DATA PROVIDED
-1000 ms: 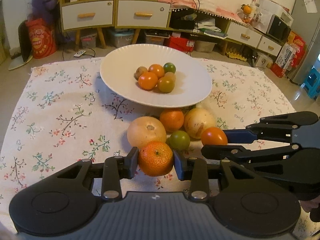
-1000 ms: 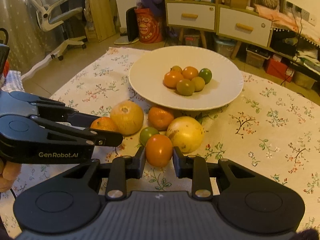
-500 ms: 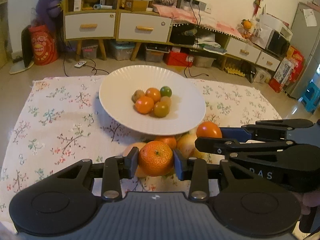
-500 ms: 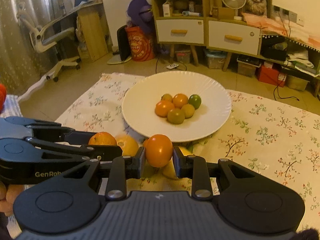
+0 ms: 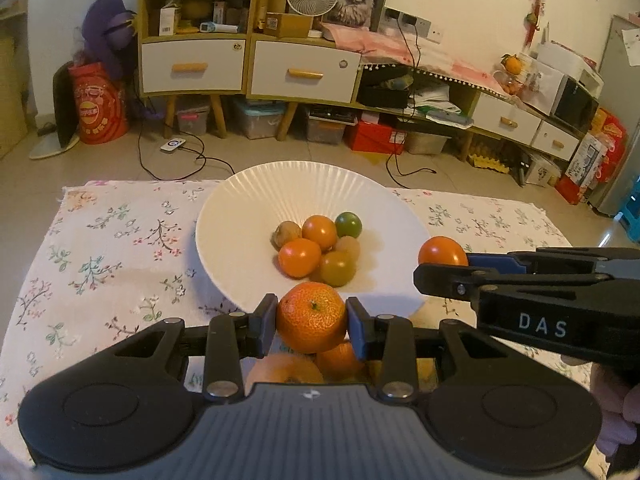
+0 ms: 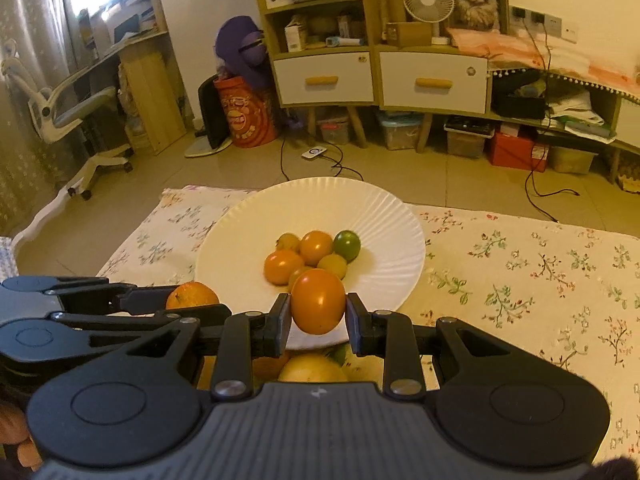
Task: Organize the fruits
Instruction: 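Lift and carry the tomato and mandarin in both tools over the white plate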
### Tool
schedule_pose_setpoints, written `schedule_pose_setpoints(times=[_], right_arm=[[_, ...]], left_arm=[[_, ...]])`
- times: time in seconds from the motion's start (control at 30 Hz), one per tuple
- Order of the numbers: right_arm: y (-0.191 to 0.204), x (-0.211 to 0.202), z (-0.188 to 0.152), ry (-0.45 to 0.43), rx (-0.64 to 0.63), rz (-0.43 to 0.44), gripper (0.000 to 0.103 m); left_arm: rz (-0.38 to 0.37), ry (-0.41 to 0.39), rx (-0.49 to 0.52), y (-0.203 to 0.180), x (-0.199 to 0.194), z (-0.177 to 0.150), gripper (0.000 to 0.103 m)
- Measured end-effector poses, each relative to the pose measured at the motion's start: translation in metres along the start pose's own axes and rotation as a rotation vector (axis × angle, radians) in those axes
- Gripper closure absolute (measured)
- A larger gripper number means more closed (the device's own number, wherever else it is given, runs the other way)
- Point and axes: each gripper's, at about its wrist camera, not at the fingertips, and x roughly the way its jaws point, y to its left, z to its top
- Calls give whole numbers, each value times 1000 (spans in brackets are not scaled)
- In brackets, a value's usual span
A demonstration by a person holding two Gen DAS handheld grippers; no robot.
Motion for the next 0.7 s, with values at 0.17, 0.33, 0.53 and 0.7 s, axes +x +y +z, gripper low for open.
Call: schedule_pose_setpoints(times=[0.17,0.33,0.53,0.7], right_arm=[[-9,12,5,5,27,-9,77],[-17,24,8,14,33,-12,77],[-22,42,9,30,29,-12,77],[-20,53,9,43,20,2,77]], left_arm=[[10,12,37,-4,16,2,84],[4,18,40,-4,25,3,84],[-1,19,26,-5,33,4,84],[-3,18,15,-5,38,4,84]])
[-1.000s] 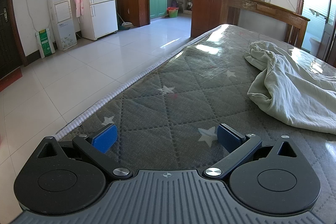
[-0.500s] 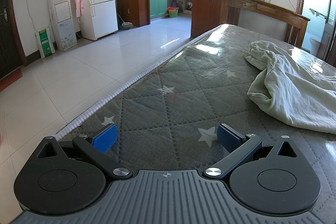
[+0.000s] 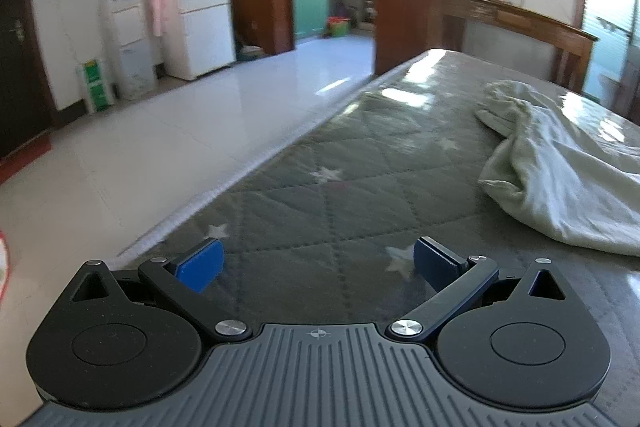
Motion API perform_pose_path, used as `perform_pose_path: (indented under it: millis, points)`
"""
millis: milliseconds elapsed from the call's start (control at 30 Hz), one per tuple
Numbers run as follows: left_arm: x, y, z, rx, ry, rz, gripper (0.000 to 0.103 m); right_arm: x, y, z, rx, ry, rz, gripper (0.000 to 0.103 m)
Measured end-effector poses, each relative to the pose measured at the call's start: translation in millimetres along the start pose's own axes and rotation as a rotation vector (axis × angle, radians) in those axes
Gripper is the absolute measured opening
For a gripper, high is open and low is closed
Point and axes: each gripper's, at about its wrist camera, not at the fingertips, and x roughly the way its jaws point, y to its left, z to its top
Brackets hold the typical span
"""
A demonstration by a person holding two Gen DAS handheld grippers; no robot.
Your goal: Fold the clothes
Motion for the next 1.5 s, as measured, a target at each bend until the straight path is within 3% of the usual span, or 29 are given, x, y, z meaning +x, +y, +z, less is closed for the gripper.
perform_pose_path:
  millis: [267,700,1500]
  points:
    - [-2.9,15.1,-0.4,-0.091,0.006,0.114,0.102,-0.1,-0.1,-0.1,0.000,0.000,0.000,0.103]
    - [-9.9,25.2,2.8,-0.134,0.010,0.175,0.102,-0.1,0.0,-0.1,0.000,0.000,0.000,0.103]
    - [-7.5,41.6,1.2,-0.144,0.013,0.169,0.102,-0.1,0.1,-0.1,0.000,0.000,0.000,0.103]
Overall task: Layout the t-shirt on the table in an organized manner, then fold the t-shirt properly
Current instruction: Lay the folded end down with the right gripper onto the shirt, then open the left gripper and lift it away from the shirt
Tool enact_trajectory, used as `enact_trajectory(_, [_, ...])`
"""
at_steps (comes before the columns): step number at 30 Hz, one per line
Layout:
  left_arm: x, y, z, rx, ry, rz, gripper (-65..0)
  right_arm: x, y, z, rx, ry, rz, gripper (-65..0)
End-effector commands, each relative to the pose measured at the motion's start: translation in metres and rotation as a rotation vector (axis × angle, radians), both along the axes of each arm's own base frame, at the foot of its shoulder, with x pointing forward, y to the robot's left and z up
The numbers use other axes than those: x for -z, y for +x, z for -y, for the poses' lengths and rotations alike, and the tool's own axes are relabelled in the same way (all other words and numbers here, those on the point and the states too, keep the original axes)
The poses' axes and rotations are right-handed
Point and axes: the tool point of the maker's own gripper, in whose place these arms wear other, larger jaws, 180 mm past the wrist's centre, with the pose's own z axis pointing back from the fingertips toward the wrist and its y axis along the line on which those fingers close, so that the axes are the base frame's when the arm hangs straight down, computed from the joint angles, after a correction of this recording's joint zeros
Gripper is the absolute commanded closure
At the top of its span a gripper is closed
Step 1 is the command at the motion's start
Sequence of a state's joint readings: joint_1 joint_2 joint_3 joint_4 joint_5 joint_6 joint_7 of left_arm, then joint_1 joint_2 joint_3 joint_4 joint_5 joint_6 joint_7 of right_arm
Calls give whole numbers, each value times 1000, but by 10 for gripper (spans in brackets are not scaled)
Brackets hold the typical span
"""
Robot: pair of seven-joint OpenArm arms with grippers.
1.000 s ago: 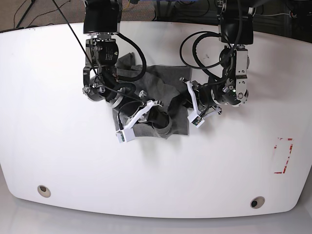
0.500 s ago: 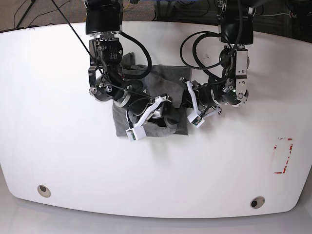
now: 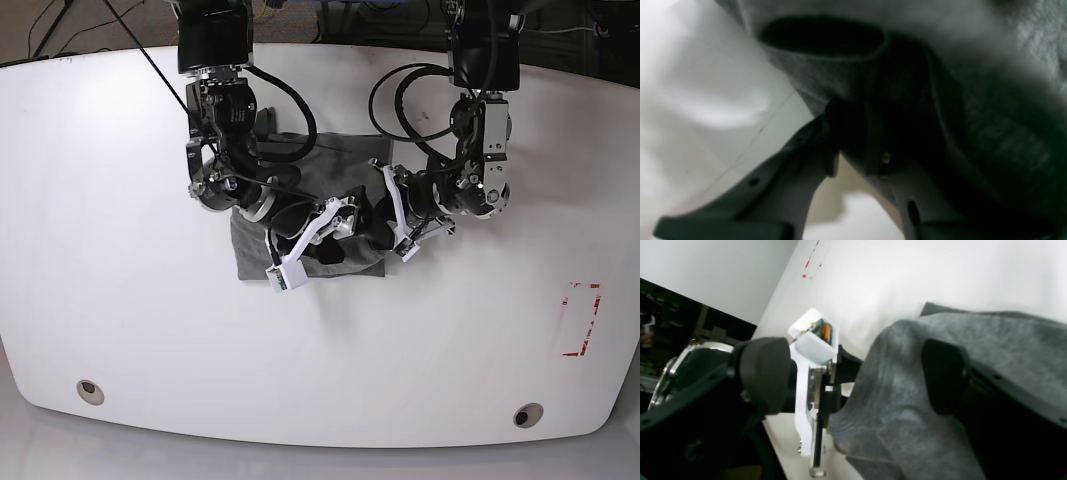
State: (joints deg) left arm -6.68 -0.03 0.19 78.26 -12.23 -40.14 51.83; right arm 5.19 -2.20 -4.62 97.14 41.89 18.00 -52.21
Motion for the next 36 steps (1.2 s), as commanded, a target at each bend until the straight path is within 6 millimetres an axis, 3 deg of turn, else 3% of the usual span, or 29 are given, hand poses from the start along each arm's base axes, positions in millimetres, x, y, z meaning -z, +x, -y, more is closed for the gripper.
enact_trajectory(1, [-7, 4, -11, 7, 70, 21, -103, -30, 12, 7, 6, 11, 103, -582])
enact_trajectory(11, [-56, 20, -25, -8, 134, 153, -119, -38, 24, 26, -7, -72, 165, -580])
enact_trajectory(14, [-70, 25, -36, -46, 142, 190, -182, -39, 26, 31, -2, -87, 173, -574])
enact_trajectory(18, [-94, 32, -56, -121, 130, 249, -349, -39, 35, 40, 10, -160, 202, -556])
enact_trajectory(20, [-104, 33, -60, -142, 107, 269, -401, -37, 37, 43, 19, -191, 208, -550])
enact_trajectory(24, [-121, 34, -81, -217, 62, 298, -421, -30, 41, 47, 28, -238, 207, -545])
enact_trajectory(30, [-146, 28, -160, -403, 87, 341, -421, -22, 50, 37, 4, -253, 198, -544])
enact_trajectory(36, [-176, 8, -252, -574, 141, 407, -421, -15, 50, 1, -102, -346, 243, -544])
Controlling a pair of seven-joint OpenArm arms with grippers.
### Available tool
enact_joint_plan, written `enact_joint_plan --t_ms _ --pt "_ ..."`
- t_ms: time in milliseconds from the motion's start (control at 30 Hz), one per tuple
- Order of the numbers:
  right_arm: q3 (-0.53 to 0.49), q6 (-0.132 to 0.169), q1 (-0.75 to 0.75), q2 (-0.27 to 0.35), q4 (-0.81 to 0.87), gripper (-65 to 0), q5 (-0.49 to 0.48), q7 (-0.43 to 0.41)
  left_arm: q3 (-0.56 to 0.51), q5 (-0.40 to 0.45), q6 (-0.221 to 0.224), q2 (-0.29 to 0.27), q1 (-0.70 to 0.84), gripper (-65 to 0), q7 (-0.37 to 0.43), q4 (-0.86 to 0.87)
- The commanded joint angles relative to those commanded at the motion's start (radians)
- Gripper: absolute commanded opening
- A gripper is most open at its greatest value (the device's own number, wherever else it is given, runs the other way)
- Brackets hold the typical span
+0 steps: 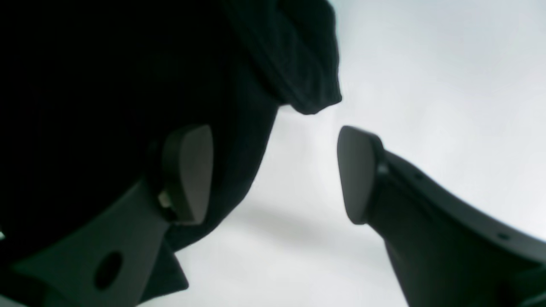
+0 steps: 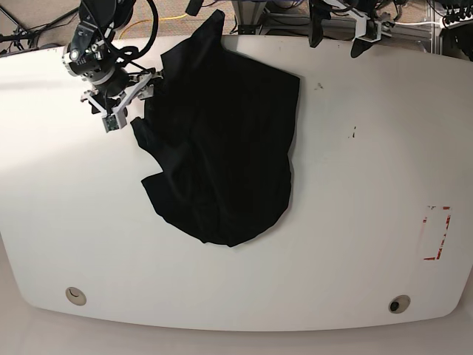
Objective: Fold the T-shirt properly
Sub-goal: 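Lower both grippers and pinch the black T-shirt's edge at two points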
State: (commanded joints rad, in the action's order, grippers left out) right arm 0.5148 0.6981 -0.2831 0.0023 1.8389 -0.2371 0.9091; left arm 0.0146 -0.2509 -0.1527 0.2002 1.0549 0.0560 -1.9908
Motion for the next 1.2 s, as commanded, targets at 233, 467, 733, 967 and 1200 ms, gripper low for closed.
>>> enact_joint_plan --t_ms 233,467,733,967,1200 --pt "-0.003 0.0 0.02 -0.005 -0.026 -28.9 -0.002 0.005 0.0 0.0 0.0 0.003 -0.044 -13.2 0.0 0.002" --pt "-0.003 0.0 0.02 -0.015 -0.025 -64.0 -0.012 0.055 0.0 0.0 0.0 0.006 -0.072 -13.2 -0.002 0.002" --pt "0.006 0.0 -0.064 -0.017 0.141 -65.0 -0.149 0.087 0.0 -0.002 0.0 0.006 -0.147 -13.2 -0.064 0.002" --pt "0.005 0.0 -0.11 -0.02 0.176 -65.0 -0.218 0.089 -0.054 -0.008 -0.003 -0.026 -0.334 -12.9 -0.376 0.002" --pt "0.005 0.0 -0.132 -0.021 0.178 -65.0 -0.219 0.089 -0.14 -0.006 -0.005 -0.058 -0.474 -12.8 -0.566 0.008"
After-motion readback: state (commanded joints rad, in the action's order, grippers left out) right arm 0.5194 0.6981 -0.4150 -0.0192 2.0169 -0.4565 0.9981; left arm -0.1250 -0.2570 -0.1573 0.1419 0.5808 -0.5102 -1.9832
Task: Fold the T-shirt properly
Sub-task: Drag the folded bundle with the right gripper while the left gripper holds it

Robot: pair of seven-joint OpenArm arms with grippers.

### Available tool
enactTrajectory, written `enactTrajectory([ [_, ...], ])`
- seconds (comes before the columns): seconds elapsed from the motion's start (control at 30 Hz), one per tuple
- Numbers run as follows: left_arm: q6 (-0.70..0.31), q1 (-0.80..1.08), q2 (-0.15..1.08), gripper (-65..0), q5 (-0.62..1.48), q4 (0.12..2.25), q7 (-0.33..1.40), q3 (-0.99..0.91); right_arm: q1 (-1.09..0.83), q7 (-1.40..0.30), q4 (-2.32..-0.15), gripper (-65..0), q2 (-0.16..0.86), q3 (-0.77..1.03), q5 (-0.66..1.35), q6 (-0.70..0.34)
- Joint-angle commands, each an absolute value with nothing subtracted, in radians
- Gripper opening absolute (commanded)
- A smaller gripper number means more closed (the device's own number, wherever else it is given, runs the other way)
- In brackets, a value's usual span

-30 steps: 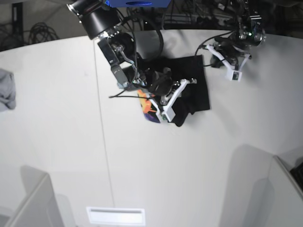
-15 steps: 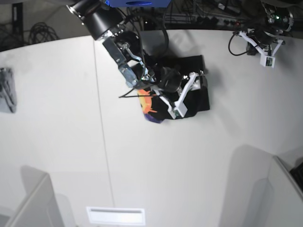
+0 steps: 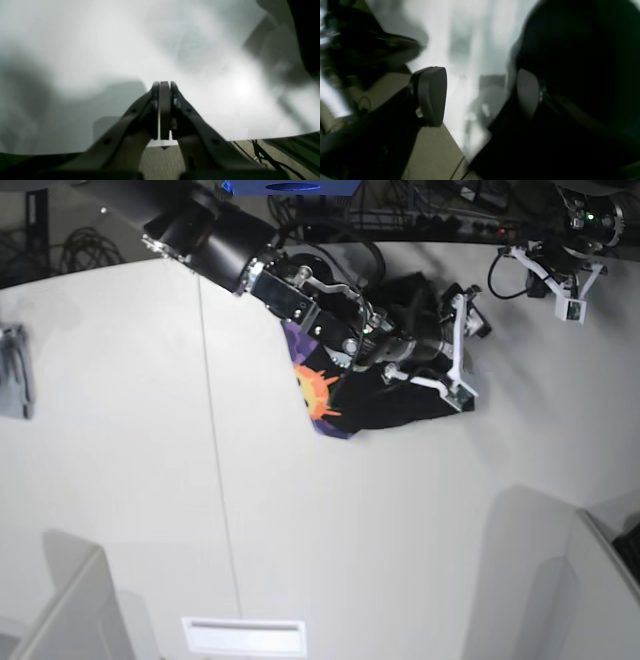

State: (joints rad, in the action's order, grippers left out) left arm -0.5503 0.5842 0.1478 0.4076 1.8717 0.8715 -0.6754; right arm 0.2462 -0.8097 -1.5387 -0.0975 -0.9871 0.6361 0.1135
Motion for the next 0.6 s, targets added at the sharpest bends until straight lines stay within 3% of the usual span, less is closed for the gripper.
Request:
enactTrajectory([
  [0.0,-0.552,0.59,0.159,-65.0,0.414,1.885,0.857,-0.69,0.263,-0.789,-1.59,-27.3,-0.113,-0.977,0.65,0.105],
  [0.23,-0.553,0.59,0.159,-65.0,0.418,1.885,0.857,-0.783,0.205,-0.849,-1.804,-29.4,-0.036,-0.817,0.65,0.105],
  [0.3,-0.553,0.591,0.16,-65.0,0.418,1.885,0.857,-0.786,0.171,-0.842,-1.814,-36.2,-0.024,-0.713,0.648,0.105],
  [0.37,-0.553,0.591,0.16,-65.0,0.418,1.886,0.857,-0.78,0.145,-0.832,-1.793,-48.2,-0.024,-0.596,0.648,0.105],
  [0.43,-0.555,0.591,0.159,-65.0,0.42,1.893,0.857,-0.779,0.117,-0.832,-1.764,-65.0,-0.024,-0.476,0.648,0.102],
  [0.57,-0.555,0.601,0.156,-65.0,0.501,1.936,0.857,-0.739,0.091,-0.84,-1.719,-65.0,-0.024,-0.358,0.648,0.099],
])
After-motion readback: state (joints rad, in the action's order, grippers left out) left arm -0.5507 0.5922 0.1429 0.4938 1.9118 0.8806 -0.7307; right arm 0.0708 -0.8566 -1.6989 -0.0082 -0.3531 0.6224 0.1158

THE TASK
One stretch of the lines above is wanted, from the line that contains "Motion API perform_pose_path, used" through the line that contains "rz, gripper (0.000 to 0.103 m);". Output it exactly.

ANSWER TO THE EXERCISE
Motion API perform_pose_path, used as `perform_pose_path: (indented under it: millis, points)`
"""
millis: milliseconds elapsed from the call's start (control at 30 Hz), one per tuple
Numbers run as follows: left_arm: x, y, z, rx, ry, rz, gripper (0.000 to 0.103 m); right_arm: x, y, z, rx, ry, rz, gripper (0.000 to 0.103 m)

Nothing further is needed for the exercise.